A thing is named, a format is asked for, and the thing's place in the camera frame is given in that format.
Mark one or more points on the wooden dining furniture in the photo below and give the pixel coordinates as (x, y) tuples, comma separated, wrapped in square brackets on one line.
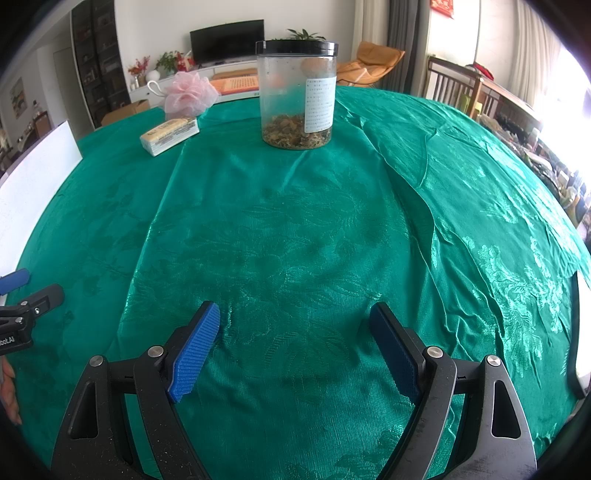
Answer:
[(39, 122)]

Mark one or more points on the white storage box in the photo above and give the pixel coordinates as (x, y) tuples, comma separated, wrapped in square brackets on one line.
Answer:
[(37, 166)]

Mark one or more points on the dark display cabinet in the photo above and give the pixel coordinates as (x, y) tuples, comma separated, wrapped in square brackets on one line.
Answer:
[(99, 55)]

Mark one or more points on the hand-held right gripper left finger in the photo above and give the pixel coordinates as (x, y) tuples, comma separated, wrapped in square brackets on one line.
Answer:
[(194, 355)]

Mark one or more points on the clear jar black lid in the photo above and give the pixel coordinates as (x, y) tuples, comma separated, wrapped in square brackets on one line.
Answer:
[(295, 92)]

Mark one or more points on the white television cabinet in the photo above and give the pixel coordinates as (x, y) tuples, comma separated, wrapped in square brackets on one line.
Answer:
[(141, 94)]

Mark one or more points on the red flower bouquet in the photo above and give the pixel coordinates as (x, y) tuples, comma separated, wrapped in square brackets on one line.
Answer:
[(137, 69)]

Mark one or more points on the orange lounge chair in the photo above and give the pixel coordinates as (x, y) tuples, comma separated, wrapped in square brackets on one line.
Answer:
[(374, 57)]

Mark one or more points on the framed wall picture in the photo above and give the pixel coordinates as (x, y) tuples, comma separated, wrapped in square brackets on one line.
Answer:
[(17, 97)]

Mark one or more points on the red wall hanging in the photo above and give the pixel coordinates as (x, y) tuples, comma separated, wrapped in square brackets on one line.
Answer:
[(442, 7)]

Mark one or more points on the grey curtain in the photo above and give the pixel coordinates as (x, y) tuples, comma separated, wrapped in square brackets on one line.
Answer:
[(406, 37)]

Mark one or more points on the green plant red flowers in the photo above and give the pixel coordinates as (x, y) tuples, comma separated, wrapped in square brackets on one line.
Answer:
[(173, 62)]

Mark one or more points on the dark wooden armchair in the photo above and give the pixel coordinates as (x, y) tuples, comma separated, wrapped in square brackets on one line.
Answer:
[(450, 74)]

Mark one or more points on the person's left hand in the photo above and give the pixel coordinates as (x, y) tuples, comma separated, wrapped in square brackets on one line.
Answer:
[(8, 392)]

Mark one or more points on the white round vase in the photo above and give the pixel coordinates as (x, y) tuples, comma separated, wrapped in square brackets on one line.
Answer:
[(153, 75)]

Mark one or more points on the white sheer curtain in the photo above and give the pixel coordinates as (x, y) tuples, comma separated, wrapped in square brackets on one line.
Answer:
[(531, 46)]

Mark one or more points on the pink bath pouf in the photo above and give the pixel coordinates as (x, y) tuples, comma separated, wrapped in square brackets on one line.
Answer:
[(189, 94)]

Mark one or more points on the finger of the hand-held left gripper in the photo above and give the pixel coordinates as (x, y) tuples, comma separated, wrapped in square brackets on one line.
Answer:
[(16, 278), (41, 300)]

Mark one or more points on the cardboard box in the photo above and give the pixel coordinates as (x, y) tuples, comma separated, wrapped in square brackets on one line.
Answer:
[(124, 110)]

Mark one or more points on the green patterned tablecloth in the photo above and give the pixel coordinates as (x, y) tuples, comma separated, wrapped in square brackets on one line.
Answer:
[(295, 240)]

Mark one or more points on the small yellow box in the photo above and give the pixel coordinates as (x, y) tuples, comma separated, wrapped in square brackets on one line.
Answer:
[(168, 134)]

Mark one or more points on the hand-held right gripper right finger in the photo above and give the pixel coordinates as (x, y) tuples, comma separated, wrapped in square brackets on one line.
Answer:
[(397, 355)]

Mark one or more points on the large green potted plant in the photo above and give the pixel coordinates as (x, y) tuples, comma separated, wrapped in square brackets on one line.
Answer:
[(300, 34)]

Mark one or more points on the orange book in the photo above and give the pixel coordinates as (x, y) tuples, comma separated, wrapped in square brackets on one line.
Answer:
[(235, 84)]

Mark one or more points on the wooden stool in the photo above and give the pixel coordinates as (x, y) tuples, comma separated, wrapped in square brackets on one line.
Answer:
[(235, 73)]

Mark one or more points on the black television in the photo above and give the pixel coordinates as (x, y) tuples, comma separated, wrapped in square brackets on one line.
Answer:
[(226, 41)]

==

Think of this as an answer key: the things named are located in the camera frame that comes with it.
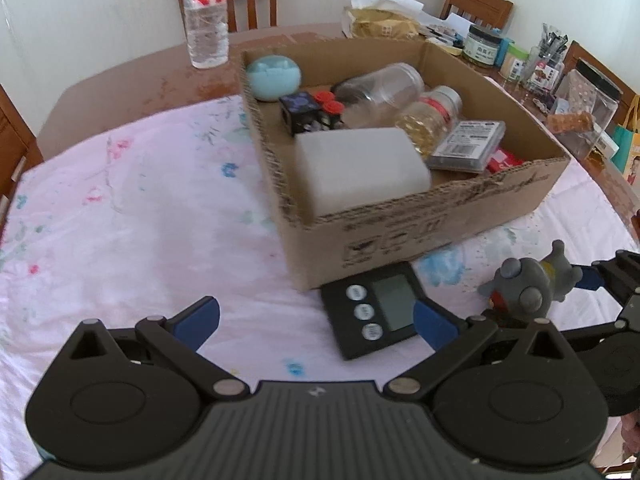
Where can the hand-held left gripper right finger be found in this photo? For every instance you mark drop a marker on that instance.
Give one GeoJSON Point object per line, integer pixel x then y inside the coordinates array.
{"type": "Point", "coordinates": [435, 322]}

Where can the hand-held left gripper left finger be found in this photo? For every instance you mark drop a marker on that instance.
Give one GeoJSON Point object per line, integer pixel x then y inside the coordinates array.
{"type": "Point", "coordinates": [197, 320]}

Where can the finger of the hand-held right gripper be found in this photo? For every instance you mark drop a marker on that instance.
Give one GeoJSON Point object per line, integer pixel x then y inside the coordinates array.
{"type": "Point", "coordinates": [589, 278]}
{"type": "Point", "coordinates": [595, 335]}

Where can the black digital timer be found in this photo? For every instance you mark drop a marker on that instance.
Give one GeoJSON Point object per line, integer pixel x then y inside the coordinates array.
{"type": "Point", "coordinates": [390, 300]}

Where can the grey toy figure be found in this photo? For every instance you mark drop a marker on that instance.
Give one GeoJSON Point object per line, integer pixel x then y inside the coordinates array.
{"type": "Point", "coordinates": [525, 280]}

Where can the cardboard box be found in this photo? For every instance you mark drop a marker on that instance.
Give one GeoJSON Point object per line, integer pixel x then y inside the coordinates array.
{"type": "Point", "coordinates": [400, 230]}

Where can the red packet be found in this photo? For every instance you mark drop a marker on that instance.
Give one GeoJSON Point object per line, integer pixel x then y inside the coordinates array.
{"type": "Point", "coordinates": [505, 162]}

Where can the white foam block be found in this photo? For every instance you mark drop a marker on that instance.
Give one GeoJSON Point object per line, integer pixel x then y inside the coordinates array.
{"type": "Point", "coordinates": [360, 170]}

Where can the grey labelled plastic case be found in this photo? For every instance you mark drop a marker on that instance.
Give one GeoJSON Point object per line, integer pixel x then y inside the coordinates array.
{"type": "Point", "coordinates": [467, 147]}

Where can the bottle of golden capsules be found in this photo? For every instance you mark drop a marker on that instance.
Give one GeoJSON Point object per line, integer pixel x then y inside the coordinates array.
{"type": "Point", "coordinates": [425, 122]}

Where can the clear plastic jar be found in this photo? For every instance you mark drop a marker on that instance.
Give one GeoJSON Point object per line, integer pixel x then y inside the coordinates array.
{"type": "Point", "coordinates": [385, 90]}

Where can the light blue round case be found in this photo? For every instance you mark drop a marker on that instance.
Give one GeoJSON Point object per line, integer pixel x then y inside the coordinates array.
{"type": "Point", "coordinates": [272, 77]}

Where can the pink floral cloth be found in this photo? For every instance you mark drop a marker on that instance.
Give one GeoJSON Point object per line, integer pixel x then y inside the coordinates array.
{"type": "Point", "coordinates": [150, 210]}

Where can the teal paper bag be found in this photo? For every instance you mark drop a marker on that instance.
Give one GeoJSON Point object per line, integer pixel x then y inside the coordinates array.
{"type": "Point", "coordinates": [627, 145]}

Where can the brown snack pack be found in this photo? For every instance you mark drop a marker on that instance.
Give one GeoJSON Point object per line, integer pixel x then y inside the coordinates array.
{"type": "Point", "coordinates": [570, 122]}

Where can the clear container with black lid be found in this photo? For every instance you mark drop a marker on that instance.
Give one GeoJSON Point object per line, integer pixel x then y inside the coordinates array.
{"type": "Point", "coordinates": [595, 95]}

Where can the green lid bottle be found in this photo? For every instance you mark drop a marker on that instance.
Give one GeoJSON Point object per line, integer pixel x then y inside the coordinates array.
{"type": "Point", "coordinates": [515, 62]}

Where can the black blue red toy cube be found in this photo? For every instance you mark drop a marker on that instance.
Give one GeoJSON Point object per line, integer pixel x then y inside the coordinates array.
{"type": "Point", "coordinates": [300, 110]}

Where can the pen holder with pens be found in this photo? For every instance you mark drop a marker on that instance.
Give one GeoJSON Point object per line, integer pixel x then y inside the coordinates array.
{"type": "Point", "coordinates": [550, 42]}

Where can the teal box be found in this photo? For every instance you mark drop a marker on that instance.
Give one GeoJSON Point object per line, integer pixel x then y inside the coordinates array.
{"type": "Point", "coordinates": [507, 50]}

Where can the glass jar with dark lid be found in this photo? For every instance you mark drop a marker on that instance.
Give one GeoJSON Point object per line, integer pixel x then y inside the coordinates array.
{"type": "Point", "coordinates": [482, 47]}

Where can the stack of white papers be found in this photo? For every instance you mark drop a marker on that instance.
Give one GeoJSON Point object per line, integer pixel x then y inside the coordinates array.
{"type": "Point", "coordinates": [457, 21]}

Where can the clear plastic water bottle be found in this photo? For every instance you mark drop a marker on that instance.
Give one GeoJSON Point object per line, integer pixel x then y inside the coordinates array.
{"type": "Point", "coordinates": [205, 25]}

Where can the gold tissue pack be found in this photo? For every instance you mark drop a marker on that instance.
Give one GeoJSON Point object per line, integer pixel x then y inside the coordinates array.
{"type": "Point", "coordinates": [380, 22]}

- **YOUR ASSIGNMENT**: Lines of the data above that include the string "round" must each be copied.

- **WRITTEN ANSWER**:
Mark one or more points on the white round vase in the photo above and give the pixel coordinates as (x, y) tuples, comma separated, wrapped in square brackets on one line.
Where can the light blue round case be found in this photo? For every instance you mark drop a marker on that instance.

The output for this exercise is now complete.